One of the highlights of Roadies has been its musical performances by live musicians. Here they over-do it, packing the episode's first half with so many cameos and songs that it almost becomes a concert film. It is arguably time that would have been better spent focusing on some of the other regular characters - Milo, Wes, or Donna - each of whom get short-changed somewhat at the music's expense. The band also gets a little under-catered, save for a striking and quite disturbing sequence involving bass player Rick (Christopher Backus) shaving off his beard.

There is a genuinely bizarre scene towards the episode's end where Phil's dead body is revealed, taxidermed into a standing position, arms outstretched for a hug. I'm not entirely sure human taxidermy is legal, but even if it is it's a pointedly bizarre scene to the point of farce. I used to think Taylor Swift's tour into space was the silliest element of this series, but stuffed Phil probably tops it. There really needs to be a person in the writer's room of Roadies, whose sole job is to point out the ideas that are too stupid.

Reg's suitcase is finally delivered. He lost it back in episode 1, and in a long-running and much-too-subtle joke he has been wearing a variety of crappy tourist t-shirts ever since. It is a joke that could have worked, and actually made for quite a symbolic moment in this final episode - he finally gets his suits back, but has evolved beyond his stiff, corporate identity, but as with much in this series the potential was ignored and the joke effectively thrown away. There is a similar problem with the episode's final moments, in which Reg leaves a plane and goes running back to the stadium to declare his love to Kelly-Ann. It deliberately echoes Kelly-Ann's short film and own run all the way back in episode 1. The problem is that those scenes were ten weeks ago, and without enough to remind the viewer of the similarity the reference falls a little flat.

The episode ends in an open-ended fashion, with Reg pounding on the stage door trying to get someone to open it. Will they? Will Kelly-Ann reciprocate his feelings? Will the Staten-House Band stay together after all? Crowe seems happy to leave it up in the air until the start of Season 2. That's a season, purely going by the viewing figures, we are unlikely to ever see.
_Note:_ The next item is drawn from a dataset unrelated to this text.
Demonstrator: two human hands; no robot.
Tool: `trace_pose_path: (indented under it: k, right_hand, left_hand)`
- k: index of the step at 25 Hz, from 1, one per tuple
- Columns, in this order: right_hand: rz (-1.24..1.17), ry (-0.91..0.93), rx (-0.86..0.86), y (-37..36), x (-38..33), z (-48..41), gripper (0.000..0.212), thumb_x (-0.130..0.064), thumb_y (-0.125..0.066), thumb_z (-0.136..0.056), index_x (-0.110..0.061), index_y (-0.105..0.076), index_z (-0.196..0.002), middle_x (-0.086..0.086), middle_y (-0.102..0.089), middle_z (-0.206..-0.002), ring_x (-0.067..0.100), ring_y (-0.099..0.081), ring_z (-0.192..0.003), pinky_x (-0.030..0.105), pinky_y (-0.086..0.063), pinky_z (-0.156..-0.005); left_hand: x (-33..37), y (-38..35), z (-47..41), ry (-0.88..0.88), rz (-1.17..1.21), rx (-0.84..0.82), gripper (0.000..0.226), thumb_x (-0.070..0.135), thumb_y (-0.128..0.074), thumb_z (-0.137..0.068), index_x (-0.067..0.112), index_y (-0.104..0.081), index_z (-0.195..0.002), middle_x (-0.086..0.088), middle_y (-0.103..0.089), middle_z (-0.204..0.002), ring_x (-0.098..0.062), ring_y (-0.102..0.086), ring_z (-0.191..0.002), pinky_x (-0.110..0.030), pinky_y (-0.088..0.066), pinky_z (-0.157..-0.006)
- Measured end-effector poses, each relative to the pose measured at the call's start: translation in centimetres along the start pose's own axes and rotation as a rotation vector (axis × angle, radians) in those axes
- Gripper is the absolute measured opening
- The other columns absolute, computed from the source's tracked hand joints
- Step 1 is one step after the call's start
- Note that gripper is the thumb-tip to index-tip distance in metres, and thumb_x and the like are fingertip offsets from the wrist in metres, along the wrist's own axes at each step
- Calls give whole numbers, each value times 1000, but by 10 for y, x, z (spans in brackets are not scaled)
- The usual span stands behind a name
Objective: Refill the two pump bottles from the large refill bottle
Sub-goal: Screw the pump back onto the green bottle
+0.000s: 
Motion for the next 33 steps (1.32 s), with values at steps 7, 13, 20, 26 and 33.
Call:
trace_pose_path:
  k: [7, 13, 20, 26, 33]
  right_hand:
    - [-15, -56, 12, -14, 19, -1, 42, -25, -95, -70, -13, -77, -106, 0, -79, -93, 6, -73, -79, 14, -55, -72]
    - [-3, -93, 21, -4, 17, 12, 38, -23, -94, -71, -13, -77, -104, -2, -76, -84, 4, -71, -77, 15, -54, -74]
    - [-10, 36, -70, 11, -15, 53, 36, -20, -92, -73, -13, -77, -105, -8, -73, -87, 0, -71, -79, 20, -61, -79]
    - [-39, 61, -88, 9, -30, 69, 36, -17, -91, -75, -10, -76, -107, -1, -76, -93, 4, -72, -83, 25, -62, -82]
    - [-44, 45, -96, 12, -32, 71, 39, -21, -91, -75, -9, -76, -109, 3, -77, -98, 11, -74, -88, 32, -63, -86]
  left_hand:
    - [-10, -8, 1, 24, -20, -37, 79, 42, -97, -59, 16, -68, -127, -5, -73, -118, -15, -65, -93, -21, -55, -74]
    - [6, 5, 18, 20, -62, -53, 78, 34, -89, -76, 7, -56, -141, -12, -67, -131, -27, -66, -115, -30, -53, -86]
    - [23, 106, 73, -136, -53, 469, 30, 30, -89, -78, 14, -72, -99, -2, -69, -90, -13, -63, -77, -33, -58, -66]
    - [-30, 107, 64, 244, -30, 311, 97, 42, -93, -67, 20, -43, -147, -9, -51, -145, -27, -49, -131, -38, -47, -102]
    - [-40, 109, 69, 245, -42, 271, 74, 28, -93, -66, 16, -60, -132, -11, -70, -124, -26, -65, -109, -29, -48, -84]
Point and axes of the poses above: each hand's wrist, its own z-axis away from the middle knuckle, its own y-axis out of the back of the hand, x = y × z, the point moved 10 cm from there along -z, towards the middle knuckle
Last episode I noted the similarities between Roadies and Studio 60 on the Sunset Strip, and after a few days to think about that I believe it's actually the perfect comparison. Both shows had the same flaws, and the same potential, and in the end simply failed to sufficiently get their act together to win a second season. In Roadies' case it's unconfirmed. There is a small chance Showtime might give it a re-tooling for a second year. I'm happy to try it out if they do. As it was with Studio 60, the cast are great and the dramatic potential is there. It's just up to the writers to work a little harder.